* [What you need to do]: Check every line below for the string "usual", and copy the lines that contain it.

* [Data section]:

____

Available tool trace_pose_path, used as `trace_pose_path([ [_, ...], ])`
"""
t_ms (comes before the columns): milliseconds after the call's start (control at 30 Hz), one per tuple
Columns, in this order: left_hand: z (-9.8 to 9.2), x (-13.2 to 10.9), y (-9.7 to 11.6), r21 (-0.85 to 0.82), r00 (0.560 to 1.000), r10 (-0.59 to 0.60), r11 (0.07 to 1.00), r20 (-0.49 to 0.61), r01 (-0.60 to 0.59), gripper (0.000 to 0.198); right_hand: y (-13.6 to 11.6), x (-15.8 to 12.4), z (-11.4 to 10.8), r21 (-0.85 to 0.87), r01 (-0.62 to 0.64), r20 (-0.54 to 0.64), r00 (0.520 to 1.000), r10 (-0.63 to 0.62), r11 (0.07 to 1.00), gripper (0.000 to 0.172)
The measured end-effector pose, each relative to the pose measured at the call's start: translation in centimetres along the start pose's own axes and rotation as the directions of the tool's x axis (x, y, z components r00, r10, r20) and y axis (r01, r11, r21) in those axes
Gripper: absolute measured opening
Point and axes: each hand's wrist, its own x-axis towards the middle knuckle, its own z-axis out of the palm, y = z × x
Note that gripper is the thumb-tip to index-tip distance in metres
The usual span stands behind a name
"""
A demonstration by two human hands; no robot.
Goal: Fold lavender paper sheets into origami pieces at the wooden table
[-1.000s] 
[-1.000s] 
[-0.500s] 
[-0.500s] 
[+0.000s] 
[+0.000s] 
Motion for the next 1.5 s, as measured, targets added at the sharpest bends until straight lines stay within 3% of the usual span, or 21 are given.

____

* [Completed task]:
The usual span stands behind a name
Motion for the next 1.5 s, as measured, targets added at the sharpest bends until straight lines stay within 3% of the usual span, or 21 are given.

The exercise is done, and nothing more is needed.